Derguín bajó la mirada. Un chico de ocho o nueve años, muy flaco y atezado, le tiraba de la manga de la almilla. El Mazo se revolvió, envuelto en la lona que habían utilizado a modo de manta, y el entablado del cobertizo crujió por su peso.

Derguín se frotó los brazos y tiritó. La luz que entraba por la puerta y las rendijas de las paredes indicaba que ya había amanecido hacía al menos una hora, de modo que no debía tratarse de ese frío desapacible que precede al alba. Era la gelidez que se le había incrustado en el cuerpo desde que perdiera la Espada de Fuego y que sólo desaparecía a ratos, sustituida por sofocos que le hacían sudar como una mujer menopáusica.

Despertó al Mazo clavándole el pie en la espalda. El gigante de las Kremnas gruñó, pero Derguín insistió. Era su pequeña venganza por haberlo destapado.

El cobertizo en el que habían dormido unas pocas horas -tres o cuatro como mucho- pertenecía al padre del chico. Derguín y El Mazo habían llegado al pueblo ya entrada la noche. Por suerte, la desaparición de las lunas los sorprendió cuando ya estaban en la larga playa situada al oeste de la aldea. Durante más de una hora caminaron en una oscuridad casi total, orientados por el son de la marea y el brillo fantasmal de la espuma en las crestas de las olas que rompían contra la arena a su izquierda. De haberles ocurrido en el tortuoso sendero que unía la ciudad de Narak con Arubak, habrían tenido que detenerse a pernoctar allí mismo o correr el riesgo de despeñarse por los farallones.

Al final de aquel prolongado paseo encontraron un promontorio que, según recordaba Derguín de sus visitas a la zona, se internaba en el mar como un espolón. Treparon por él casi a gatas. Al otro lado se abría una bahía arenosa protegida de las olas por una bocana natural. Allí estaba el pueblo de Arubak.

Sus habitantes habían encendido hogueras y antorchas en la playa y hacían rogativas junto al fuego para que regresaran las lunas. Algunos hombres se mesaban los cabellos y se hacían cortes en la cara como si estuvieran en un bárbaro funeral.

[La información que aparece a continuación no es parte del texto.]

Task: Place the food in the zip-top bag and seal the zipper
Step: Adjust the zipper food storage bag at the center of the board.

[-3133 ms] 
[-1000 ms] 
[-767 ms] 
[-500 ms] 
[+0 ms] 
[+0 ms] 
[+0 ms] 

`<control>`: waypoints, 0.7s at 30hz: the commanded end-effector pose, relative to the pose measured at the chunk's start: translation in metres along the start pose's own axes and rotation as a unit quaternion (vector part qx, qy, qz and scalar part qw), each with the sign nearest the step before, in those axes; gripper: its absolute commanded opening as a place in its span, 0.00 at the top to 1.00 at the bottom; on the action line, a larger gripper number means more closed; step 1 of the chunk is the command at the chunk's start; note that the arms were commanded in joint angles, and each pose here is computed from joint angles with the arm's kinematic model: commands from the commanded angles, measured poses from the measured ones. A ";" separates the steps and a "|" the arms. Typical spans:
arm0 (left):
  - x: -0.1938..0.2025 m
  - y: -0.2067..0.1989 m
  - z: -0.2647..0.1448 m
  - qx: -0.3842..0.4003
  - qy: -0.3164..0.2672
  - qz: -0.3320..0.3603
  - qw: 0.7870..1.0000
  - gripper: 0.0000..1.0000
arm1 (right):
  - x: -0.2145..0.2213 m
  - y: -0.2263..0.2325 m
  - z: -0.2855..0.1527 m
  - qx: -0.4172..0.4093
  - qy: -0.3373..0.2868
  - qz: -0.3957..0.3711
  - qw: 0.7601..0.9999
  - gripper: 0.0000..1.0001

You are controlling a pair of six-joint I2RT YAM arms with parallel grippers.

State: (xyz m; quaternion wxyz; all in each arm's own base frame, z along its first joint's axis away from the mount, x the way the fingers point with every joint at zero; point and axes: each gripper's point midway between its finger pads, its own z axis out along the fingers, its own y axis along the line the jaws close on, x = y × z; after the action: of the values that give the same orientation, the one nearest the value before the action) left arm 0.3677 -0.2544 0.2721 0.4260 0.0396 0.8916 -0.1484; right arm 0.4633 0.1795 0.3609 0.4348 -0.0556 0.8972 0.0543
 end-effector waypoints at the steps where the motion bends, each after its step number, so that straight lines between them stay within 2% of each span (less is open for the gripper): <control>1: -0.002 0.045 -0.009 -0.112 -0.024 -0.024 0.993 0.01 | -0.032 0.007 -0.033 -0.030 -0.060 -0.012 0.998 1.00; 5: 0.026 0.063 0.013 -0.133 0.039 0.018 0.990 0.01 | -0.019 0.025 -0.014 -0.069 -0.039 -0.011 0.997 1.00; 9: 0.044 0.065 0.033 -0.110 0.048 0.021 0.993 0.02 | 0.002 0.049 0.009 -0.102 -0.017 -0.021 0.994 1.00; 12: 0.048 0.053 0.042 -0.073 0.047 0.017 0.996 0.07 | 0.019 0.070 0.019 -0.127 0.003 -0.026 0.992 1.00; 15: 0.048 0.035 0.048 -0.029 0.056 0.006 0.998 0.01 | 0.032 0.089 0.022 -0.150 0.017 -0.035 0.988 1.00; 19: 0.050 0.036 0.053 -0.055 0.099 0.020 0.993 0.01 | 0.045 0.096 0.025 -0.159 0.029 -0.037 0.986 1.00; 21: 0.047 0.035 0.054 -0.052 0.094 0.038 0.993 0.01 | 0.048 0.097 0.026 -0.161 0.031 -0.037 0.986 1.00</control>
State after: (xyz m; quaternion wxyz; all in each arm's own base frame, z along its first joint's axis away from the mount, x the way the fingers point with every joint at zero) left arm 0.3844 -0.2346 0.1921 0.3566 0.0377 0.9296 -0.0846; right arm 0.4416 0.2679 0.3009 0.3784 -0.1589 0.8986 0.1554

Al principio, la llegada de Derguín y El Mazo suscitó recelos. Normalmente, toda la isla vivía en paz, pues la flota de la ciudad garantizaba que no se produjeran ataques desde el mar. Pero aquella noche reinaba un ánimo diferente. Durante el día, aunque el cielo estaba despejado, los moradores de Arubak habían oído truenos distantes que provenían del oeste. Aquella extraña tormenta había durado un par de horas. Después el viento trajo pavesas y olor a quemado. A media tarde, los pescadores y mejilloneros que iban a pie a Narak a vender sus productos regresaron para contar a los demás que la orgullosa capital de la isla era una ruina humeante.